## YOUR TASK
Every line of the material is to be set down exactly as written.

[Start of Attachment]

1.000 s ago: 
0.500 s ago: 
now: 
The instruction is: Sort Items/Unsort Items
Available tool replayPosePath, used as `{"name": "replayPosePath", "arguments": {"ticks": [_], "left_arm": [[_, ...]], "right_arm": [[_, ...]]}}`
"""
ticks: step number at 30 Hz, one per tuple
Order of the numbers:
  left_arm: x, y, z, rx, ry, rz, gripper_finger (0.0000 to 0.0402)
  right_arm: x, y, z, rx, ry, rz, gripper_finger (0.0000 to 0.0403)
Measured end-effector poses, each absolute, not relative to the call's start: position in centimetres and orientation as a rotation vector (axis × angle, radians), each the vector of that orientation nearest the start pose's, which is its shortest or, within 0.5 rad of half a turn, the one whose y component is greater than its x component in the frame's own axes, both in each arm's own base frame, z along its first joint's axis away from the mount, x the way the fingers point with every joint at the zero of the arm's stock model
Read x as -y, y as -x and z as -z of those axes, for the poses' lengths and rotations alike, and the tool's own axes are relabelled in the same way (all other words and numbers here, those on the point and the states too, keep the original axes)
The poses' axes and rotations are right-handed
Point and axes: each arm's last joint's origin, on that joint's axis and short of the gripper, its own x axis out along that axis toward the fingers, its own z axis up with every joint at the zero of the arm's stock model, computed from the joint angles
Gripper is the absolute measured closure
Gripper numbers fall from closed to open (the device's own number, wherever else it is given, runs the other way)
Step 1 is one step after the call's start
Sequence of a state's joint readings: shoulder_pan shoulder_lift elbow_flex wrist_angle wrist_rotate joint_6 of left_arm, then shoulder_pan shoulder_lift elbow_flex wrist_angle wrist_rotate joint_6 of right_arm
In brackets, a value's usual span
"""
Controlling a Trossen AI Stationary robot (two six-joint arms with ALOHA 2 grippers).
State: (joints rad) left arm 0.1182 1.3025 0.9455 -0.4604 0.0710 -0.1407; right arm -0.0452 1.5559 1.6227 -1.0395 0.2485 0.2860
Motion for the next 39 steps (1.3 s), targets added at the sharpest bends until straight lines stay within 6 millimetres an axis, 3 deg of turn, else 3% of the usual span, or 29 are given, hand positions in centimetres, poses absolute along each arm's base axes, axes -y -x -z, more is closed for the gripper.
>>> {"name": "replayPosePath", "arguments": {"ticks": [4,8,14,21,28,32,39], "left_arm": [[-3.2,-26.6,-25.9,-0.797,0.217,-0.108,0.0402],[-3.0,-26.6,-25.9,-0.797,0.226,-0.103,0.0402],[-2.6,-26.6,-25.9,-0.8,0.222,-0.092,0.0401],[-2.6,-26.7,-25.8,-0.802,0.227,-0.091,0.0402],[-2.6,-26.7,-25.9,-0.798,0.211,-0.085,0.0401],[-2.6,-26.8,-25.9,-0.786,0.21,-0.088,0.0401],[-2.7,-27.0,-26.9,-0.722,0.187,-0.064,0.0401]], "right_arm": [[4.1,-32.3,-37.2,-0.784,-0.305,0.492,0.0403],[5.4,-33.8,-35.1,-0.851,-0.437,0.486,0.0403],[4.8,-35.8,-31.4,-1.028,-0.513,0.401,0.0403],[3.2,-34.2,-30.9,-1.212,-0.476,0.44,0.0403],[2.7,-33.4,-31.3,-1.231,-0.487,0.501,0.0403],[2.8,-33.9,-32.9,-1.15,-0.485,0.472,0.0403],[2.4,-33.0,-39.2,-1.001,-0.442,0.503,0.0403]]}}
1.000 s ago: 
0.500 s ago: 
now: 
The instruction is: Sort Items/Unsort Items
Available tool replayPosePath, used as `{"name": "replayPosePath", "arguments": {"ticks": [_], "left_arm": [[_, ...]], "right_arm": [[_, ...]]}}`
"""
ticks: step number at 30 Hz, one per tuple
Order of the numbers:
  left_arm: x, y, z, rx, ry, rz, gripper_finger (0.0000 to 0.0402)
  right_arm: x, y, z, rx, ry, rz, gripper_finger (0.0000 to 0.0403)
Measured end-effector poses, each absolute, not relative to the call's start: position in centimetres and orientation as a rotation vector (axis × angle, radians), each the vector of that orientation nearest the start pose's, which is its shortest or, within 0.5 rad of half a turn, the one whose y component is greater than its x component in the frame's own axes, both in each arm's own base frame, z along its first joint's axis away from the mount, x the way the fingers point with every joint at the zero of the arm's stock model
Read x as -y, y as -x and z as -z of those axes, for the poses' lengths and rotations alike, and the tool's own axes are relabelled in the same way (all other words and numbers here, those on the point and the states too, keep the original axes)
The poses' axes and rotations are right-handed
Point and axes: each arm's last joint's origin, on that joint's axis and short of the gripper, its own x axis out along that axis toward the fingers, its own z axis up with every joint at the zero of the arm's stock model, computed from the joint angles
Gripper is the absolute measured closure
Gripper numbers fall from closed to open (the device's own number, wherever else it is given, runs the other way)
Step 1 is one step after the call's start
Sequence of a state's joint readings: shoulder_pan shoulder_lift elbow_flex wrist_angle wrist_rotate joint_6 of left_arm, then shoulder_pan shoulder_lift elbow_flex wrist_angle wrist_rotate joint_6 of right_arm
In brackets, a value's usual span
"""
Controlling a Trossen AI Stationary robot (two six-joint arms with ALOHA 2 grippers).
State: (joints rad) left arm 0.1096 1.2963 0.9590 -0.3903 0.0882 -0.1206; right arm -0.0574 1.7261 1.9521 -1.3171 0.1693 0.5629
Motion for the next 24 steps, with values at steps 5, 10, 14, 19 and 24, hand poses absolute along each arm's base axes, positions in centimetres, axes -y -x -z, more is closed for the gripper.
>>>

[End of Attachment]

## WRITTEN SOLUTION
1.000 s ago: 
0.500 s ago: 
now: 
The instruction is: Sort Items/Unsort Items
Available tool replayPosePath, used as `{"name": "replayPosePath", "arguments": {"ticks": [_], "left_arm": [[_, ...]], "right_arm": [[_, ...]]}}`
"""
ticks: step number at 30 Hz, one per tuple
Order of the numbers:
  left_arm: x, y, z, rx, ry, rz, gripper_finger (0.0000 to 0.0402)
  right_arm: x, y, z, rx, ry, rz, gripper_finger (0.0000 to 0.0403)
Measured end-effector poses, each absolute, not relative to the call's start: position in centimetres and orientation as a rotation vector (axis × angle, radians), each the vector of that orientation nearest the start pose's, which is its shortest or, within 0.5 rad of half a turn, the one whose y component is greater than its x component in the frame's own axes, both in each arm's own base frame, z along its first joint's axis away from the mount, x the way the fingers point with every joint at the zero of the arm's stock model
Read x as -y, y as -x and z as -z of those axes, for the poses' lengths and rotations alike, and the tool's own axes are relabelled in the same way (all other words and numbers here, those on the point and the states too, keep the original axes)
The poses' axes and rotations are right-handed
Point and axes: each arm's last joint's origin, on that joint's axis and short of the gripper, its own x axis out along that axis toward the fingers, its own z axis up with every joint at the zero of the arm's stock model, computed from the joint angles
Gripper is the absolute measured closure
Gripper numbers fall from closed to open (the device's own number, wherever else it is given, runs the other way)
Step 1 is one step after the call's start
Sequence of a state's joint readings: shoulder_pan shoulder_lift elbow_flex wrist_angle wrist_rotate joint_6 of left_arm, then shoulder_pan shoulder_lift elbow_flex wrist_angle wrist_rotate joint_6 of right_arm
In brackets, a value's usual span
"""
Controlling a Trossen AI Stationary robot (two six-joint arms with ALOHA 2 grippers).
State: (joints rad) left arm 0.1182 1.3025 0.9455 -0.4604 0.0710 -0.1407; right arm -0.0452 1.5559 1.6227 -1.0395 0.2485 0.2860
Motion for the next 39 steps (1.3 s), targets added at the sharpest bends until straight lines stay within 6 millimetres an axis, 3 deg of turn, else 3% of the usual span, or 29 are given, hand positions in centimetres, poses absolute along each arm's base axes, axes -y -x -z, more is closed for the gripper.
>>> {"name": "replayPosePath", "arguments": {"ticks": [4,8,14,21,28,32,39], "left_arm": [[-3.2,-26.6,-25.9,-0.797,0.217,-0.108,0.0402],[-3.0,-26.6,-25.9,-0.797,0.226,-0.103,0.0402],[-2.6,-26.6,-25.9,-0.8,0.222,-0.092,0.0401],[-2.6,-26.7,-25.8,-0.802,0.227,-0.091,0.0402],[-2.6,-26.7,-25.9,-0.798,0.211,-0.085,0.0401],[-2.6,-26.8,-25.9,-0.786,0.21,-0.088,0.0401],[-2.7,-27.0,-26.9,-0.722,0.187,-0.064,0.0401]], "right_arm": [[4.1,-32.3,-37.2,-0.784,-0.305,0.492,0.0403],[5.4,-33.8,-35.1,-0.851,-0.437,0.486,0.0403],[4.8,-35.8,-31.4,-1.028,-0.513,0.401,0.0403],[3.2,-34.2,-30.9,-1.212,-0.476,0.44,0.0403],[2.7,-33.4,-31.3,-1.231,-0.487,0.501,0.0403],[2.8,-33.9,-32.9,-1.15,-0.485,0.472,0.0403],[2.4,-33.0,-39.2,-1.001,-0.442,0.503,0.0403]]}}
1.000 s ago: 
0.500 s ago: 
now: 
The instruction is: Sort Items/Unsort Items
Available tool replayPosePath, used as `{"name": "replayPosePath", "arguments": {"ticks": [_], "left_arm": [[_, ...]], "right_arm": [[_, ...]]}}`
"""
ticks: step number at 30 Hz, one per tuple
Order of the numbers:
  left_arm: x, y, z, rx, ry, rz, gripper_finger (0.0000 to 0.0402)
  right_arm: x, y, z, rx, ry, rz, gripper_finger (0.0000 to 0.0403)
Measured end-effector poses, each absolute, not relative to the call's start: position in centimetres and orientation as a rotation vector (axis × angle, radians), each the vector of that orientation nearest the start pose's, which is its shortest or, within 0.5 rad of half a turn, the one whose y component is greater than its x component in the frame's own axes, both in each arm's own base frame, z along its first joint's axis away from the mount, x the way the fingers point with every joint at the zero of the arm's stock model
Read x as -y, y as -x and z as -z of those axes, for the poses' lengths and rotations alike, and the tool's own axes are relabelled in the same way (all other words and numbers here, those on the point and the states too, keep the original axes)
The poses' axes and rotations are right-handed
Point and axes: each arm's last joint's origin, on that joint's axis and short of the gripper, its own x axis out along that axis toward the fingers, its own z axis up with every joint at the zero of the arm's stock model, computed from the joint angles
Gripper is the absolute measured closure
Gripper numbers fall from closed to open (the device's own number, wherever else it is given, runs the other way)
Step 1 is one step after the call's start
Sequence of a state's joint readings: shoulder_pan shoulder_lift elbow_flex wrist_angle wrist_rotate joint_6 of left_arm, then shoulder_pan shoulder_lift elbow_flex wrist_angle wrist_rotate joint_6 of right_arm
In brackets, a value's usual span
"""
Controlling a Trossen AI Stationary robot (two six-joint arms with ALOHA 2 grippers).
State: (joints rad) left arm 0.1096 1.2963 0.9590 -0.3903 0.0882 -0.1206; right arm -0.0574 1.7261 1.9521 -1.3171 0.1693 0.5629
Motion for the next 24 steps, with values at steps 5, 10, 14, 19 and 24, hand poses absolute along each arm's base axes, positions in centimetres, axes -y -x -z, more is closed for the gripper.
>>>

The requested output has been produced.